* _WHAT TO WORK ON_: Some lines below hold "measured". Pick them out and copy them.

────────────────────

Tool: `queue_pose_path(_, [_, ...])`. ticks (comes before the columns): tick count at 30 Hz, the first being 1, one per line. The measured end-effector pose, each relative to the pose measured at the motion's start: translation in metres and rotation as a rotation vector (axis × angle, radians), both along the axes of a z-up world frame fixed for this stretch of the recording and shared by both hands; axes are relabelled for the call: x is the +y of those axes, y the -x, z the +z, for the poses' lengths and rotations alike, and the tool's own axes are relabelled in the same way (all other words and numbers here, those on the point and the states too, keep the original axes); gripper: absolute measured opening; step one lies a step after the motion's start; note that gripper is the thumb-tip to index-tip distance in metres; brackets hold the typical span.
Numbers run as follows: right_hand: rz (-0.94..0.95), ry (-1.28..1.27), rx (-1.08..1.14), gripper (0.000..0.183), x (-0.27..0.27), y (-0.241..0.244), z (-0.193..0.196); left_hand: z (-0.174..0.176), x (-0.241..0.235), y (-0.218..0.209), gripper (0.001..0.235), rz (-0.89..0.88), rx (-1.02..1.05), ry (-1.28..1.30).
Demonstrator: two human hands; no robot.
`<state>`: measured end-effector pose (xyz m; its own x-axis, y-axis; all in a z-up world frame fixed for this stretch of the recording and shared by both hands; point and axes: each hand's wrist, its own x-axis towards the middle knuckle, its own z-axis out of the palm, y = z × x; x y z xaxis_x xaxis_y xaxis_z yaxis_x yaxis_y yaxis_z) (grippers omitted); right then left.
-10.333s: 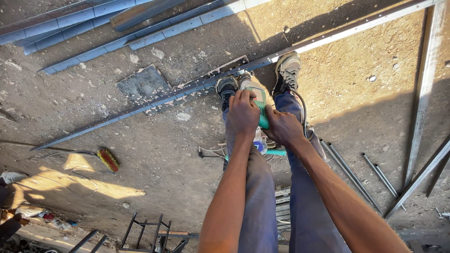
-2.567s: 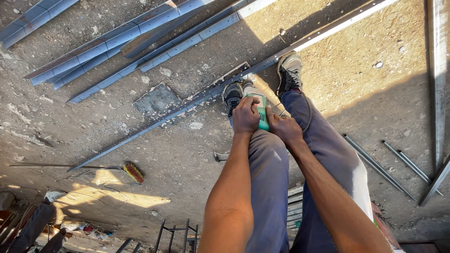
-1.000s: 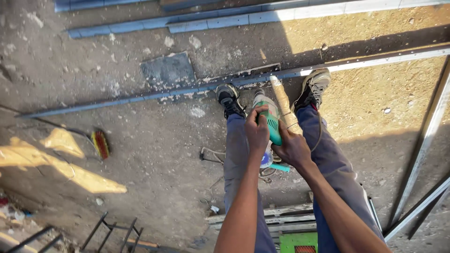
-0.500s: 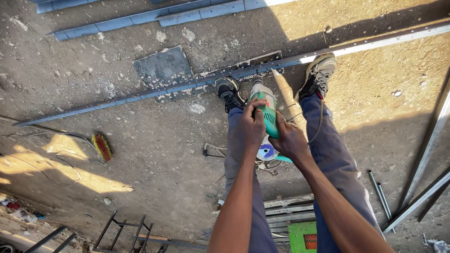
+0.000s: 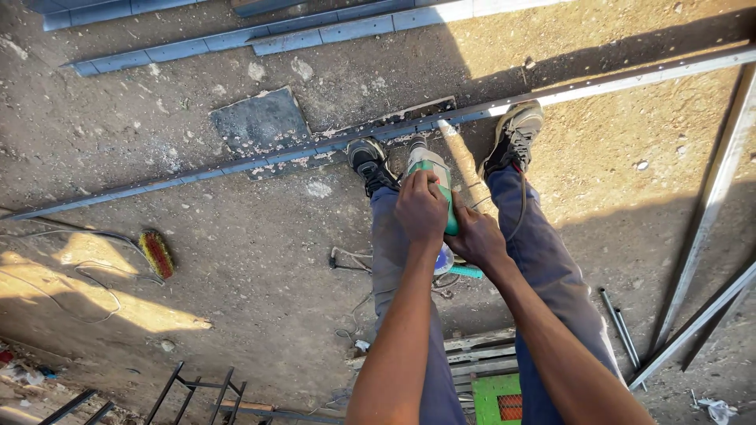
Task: Using a power drill to create a series of holes in a metal angle bar on the ground.
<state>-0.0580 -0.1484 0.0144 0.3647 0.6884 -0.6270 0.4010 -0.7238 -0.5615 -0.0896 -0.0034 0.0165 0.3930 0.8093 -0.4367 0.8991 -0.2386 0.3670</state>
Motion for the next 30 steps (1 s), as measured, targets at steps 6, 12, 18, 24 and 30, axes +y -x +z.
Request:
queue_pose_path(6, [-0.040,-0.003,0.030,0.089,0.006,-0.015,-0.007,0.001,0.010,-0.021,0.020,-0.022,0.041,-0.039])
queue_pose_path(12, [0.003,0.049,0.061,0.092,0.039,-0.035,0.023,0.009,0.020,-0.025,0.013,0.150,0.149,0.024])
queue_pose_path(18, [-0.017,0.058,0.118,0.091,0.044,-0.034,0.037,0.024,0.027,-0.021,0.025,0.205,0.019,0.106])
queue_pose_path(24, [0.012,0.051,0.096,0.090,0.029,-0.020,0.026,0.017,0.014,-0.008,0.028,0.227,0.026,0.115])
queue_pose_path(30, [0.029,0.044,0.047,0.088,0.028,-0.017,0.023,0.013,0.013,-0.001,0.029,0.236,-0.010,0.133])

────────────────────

* _SOLUTION FOR THIS PROBLEM_:
Tool: `queue_pose_path(_, [_, ...])`. ticks (comes before the columns): tick count at 30 Hz, the first being 1, one per line. The measured end-effector pose, each relative to the pose measured at the motion's start: translation in metres and rotation as a rotation vector (axis × angle, radians), both along the axes of a z-up world frame fixed for this stretch of the recording and shared by both hands; axes are relabelled for the call: x is the +y of those axes, y the -x, z the +z, for the poses' lengths and rotations alike, and the tool's own axes are relabelled in the same way (all other words and numbers here, those on the point and the states too, keep the original axes); gripper: absolute measured opening; step one lies a step after the motion's start; note that gripper is the thumb-tip to index-tip distance in metres; brackets hold the typical span.
`<state>`: measured end-effector pose (xyz m; its own x-axis, y-axis; all in a z-up world frame fixed for this stretch of the recording and shared by both hands; point and axes: each hand's wrist, its own x-axis towards the middle knuckle, its own z-axis out of the palm, y = z × x; x y z xaxis_x xaxis_y xaxis_z yaxis_x yaxis_y yaxis_z) (grippers omitted); right then left.
Motion for the next 30 steps (1 s), as measured, targets at steps 6, 12, 18, 24 and 30, axes +y -x +z.

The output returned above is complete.